_Activity_:
Once you reach the line containing "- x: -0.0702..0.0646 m" in the entries below, write out that line and each one after it down to the line containing "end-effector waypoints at", exactly and with nothing added.

_Listed entries_:

--

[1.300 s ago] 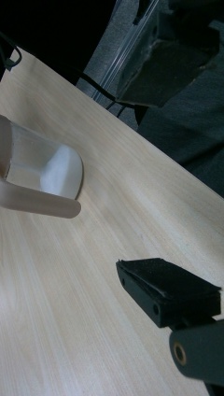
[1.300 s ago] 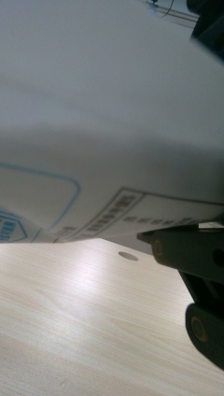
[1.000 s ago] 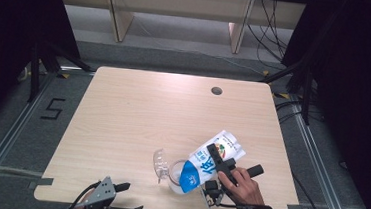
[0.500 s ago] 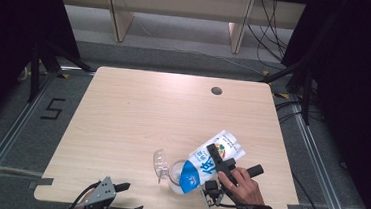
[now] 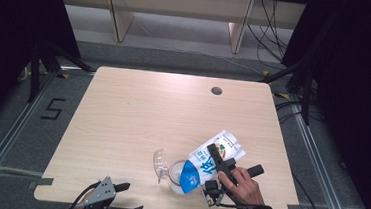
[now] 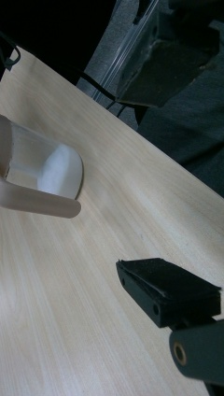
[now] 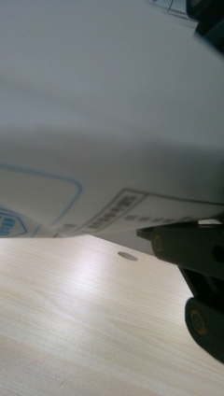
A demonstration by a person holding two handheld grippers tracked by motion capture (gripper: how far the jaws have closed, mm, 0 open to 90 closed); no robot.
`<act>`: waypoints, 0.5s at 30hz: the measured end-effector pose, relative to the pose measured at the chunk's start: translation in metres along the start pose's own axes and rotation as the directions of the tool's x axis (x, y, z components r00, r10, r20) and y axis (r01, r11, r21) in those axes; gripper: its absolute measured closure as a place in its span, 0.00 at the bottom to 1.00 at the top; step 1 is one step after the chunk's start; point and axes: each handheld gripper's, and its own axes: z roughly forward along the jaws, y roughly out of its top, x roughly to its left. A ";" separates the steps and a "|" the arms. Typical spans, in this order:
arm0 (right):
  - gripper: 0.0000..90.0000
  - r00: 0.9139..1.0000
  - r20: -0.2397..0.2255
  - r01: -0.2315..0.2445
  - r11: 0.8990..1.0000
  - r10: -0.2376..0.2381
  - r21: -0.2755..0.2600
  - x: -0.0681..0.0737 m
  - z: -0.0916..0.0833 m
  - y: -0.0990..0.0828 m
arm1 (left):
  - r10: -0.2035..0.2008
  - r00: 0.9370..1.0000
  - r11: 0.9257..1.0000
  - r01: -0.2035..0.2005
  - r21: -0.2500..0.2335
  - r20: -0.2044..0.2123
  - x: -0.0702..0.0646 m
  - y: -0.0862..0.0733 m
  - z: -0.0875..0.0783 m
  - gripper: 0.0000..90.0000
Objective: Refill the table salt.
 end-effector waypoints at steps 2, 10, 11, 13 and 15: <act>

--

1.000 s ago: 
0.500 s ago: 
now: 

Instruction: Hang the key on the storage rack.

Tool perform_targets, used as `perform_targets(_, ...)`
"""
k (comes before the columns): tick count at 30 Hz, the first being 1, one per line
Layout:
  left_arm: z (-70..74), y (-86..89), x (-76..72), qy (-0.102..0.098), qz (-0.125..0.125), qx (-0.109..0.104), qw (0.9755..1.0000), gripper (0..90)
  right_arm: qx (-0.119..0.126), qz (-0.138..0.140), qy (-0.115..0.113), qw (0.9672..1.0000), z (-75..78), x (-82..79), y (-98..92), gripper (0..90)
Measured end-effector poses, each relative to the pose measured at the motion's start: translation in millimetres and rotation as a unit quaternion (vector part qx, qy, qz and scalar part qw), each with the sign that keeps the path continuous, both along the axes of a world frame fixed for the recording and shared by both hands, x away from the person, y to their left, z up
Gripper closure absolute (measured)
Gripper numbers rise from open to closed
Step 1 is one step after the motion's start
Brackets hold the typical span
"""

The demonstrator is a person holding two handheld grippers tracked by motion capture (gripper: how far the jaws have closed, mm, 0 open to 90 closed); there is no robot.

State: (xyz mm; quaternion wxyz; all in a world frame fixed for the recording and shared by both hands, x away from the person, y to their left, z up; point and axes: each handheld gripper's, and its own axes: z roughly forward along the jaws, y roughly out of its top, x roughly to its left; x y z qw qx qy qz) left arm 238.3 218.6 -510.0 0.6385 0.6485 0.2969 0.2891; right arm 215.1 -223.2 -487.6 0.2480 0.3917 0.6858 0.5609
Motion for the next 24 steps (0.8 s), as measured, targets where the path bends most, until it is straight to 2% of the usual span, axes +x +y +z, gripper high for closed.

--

_Result of the task_:
  - x: -0.0702..0.0646 m
  - y: -0.0862..0.0733 m
  - z: -0.0875..0.0783 m
  - gripper: 0.0000..90.0000
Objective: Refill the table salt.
 end-effector waypoints at steps 2, 10, 11, 13 and 15: <act>

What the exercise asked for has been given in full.